(Excerpts from a dataset)
┌──

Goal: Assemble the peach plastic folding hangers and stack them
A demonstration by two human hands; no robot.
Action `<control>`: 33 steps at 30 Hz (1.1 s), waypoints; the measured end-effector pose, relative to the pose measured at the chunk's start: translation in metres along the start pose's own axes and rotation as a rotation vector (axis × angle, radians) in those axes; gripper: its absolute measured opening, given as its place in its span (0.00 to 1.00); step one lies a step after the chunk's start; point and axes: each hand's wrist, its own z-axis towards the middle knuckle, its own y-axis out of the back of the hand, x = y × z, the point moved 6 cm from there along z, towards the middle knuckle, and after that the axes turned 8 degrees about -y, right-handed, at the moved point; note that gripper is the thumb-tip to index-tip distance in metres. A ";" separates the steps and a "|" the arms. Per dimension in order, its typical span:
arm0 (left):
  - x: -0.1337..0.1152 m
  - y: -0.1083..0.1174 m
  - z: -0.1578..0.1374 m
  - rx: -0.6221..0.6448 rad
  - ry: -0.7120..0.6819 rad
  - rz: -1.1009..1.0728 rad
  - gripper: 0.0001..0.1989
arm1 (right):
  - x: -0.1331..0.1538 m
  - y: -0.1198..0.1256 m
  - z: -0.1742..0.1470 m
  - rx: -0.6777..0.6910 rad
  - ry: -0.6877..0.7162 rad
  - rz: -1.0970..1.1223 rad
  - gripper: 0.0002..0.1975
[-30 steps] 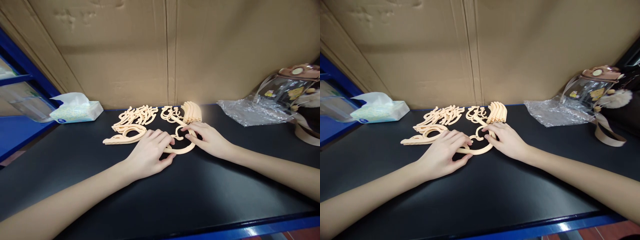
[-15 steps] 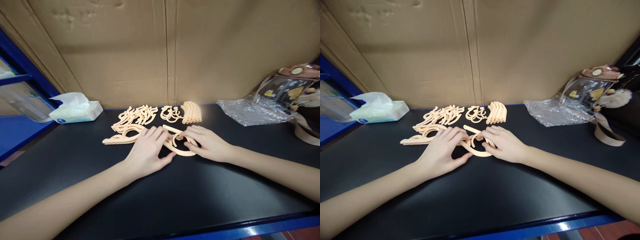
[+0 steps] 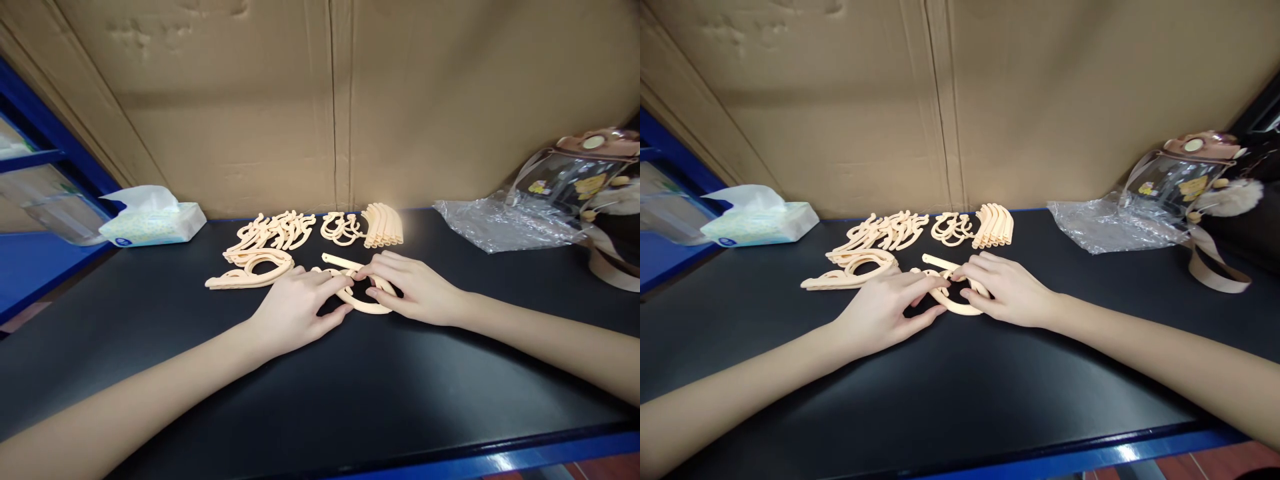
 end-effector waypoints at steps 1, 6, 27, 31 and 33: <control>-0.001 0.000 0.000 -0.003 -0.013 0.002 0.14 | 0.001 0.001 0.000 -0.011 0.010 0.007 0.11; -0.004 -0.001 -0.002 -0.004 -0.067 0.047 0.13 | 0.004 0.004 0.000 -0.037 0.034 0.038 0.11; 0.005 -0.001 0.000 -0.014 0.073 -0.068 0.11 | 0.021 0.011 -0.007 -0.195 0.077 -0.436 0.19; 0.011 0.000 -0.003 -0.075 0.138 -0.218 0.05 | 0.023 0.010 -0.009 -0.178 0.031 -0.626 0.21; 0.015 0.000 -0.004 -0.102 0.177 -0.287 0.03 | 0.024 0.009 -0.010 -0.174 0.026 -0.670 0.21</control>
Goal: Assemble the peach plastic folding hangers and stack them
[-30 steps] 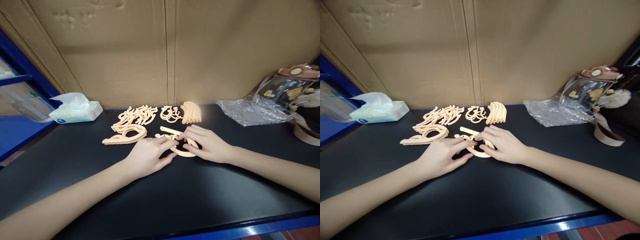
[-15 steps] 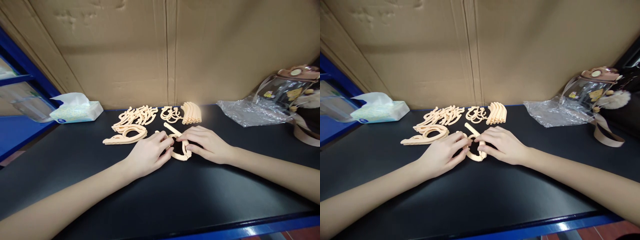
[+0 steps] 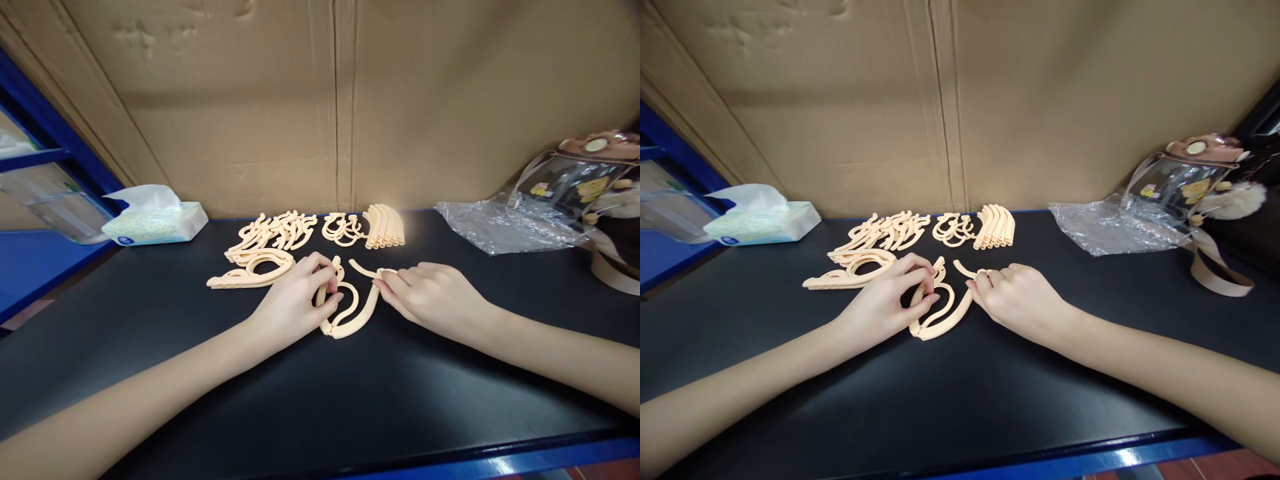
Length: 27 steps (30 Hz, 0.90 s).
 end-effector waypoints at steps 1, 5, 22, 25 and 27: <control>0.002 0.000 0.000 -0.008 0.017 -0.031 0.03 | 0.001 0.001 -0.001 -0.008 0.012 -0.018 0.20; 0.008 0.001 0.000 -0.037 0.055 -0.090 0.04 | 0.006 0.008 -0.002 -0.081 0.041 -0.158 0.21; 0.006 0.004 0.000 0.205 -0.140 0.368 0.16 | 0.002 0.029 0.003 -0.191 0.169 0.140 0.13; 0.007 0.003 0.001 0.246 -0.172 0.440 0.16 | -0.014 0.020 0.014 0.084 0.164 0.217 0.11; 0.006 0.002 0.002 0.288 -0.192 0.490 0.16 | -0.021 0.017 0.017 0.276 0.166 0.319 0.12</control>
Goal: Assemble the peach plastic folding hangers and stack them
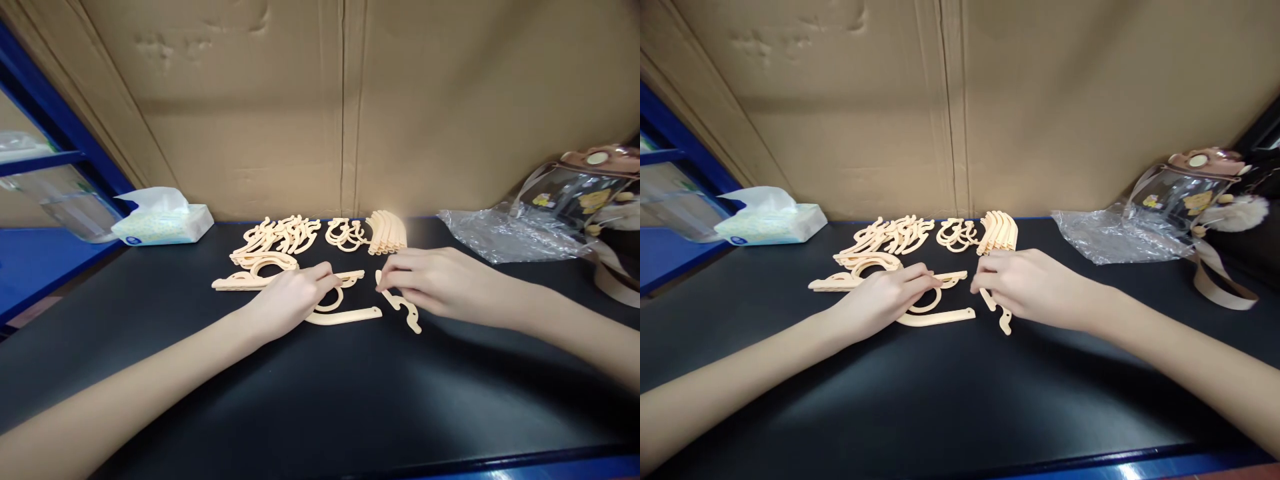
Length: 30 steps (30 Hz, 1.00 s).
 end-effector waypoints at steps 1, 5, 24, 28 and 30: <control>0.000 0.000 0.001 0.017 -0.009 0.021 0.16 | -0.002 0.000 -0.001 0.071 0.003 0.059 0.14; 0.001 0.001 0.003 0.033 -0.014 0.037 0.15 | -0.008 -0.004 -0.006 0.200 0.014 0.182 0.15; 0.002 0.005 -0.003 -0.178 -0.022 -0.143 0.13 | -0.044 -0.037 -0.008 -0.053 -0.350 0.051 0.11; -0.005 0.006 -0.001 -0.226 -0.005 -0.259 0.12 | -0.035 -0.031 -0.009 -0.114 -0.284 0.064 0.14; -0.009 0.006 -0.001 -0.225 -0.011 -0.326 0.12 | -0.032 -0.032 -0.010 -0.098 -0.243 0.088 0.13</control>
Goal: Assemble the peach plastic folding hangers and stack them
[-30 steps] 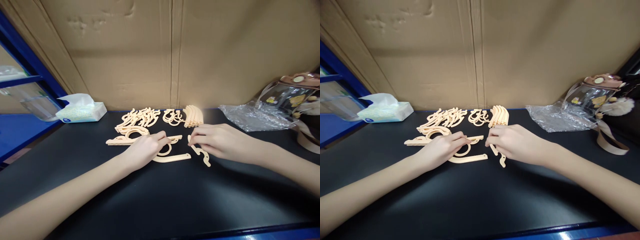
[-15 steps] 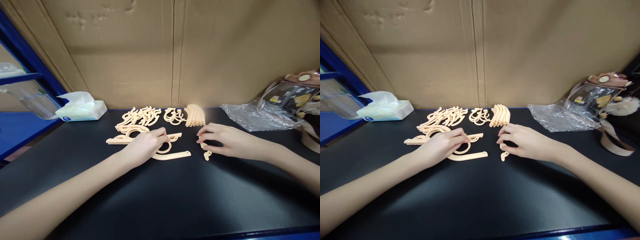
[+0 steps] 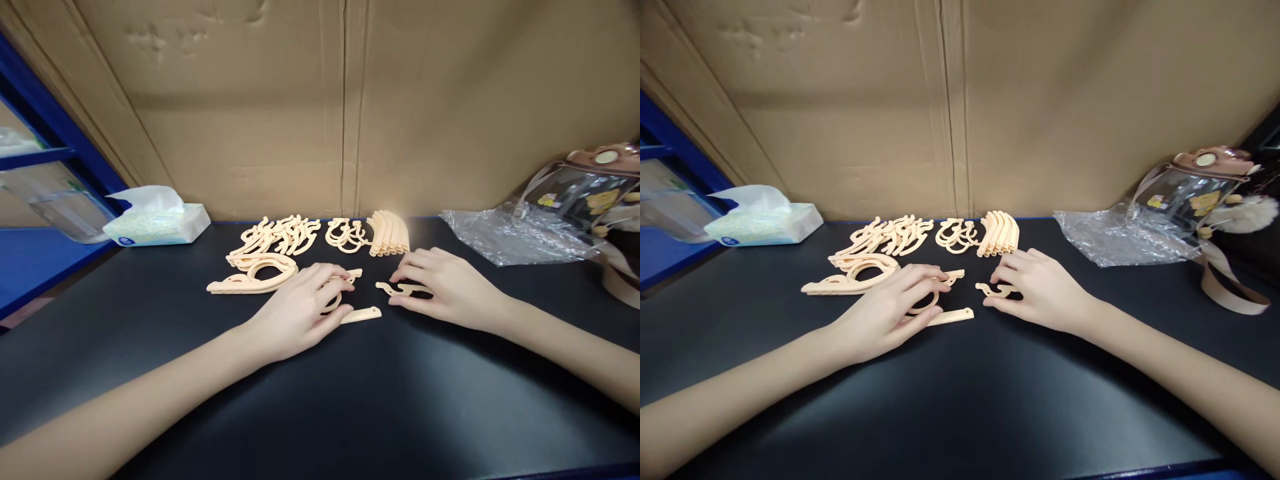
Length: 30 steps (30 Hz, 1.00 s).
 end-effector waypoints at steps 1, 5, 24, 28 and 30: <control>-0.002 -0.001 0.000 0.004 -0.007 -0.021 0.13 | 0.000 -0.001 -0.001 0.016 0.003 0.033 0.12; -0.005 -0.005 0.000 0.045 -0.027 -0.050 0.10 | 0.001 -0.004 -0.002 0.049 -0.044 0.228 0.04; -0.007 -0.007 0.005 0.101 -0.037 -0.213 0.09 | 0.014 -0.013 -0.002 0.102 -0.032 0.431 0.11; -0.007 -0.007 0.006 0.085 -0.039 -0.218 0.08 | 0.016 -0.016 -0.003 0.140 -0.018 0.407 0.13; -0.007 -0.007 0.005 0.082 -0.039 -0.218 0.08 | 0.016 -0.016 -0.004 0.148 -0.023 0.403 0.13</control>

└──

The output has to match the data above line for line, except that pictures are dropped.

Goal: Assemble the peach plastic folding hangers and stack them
A demonstration by two human hands; no robot.
Action `<control>`: 33 steps at 30 Hz (1.1 s), waypoints; the measured end-effector pose, relative to the pose measured at the chunk's start: translation in metres along the start pose's own axes and rotation as a rotation vector (axis × angle, radians) in those axes; gripper: its absolute measured opening, given as its place in its span (0.00 to 1.00); step one lies a step after the chunk's start; point and axes: each hand's wrist, its own z-axis towards the middle knuckle, its own y-axis out of the back of the hand, x = y × z, the point moved 6 cm from there along z, towards the middle knuckle, and after that the axes turned 8 degrees about -y, right-handed, at the moved point; note that gripper is the thumb-tip to index-tip distance in metres. A ";" separates the steps and a "|" the arms. Per dimension in order, its typical span:
arm0 (left):
  - x: -0.1337..0.1152 m
  - y: -0.1083..0.1174 m
  - z: -0.1578..0.1374 m
  - rx: -0.6221..0.6448 rad
  - ry: -0.7120..0.6819 rad
  - rz: -1.1009..1.0728 rad
  - gripper: 0.0001..0.1989
arm1 (right):
  - x: -0.1331..0.1538 m
  - y: -0.1198..0.1256 m
  - z: -0.1742..0.1470 m
  - rx: -0.6777..0.6910 rad
  - ry: -0.6877..0.7162 rad
  - rz: -1.0970..1.1223 rad
  - gripper: 0.0002..0.1975
[-30 steps] 
[-15 steps] 
[+0 steps] 
 end-effector waypoints at steps 1, 6, 27, 31 and 33: <control>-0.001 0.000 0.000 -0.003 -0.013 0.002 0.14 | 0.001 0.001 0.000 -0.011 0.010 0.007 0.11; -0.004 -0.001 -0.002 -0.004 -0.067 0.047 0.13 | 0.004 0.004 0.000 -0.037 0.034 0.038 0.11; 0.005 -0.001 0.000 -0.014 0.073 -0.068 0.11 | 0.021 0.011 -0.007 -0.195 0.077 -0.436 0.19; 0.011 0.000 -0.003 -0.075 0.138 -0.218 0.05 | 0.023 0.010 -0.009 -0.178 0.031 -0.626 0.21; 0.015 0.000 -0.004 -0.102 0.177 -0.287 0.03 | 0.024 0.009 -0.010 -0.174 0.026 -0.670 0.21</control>
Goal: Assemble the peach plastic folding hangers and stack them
[-30 steps] 
[-15 steps] 
[+0 steps] 
Length: 27 steps (30 Hz, 0.90 s).
 end-effector waypoints at steps 1, 5, 22, 25 and 27: <control>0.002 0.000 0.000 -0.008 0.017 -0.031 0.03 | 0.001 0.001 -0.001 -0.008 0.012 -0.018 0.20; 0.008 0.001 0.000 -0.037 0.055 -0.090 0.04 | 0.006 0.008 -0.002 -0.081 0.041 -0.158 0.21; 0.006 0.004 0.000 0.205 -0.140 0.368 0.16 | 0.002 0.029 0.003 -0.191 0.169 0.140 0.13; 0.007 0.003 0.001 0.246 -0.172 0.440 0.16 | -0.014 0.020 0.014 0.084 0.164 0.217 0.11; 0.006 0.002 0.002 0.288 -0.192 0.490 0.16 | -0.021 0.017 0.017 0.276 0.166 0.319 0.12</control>
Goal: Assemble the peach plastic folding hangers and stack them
Length: 30 steps (30 Hz, 1.00 s).
 end-effector waypoints at steps 1, 5, 24, 28 and 30: <control>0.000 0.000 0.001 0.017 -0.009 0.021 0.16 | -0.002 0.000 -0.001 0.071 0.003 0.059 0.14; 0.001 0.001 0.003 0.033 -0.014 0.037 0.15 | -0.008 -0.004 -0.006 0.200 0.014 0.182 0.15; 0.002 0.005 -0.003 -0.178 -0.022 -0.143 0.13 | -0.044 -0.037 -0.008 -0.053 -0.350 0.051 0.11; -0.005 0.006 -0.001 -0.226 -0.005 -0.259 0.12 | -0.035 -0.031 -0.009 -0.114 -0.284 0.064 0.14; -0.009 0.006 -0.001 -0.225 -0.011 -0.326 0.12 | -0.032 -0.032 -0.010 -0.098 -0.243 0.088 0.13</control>
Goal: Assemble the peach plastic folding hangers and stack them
[-30 steps] 
[-15 steps] 
[+0 steps] 
Length: 30 steps (30 Hz, 1.00 s).
 end-effector waypoints at steps 1, 5, 24, 28 and 30: <control>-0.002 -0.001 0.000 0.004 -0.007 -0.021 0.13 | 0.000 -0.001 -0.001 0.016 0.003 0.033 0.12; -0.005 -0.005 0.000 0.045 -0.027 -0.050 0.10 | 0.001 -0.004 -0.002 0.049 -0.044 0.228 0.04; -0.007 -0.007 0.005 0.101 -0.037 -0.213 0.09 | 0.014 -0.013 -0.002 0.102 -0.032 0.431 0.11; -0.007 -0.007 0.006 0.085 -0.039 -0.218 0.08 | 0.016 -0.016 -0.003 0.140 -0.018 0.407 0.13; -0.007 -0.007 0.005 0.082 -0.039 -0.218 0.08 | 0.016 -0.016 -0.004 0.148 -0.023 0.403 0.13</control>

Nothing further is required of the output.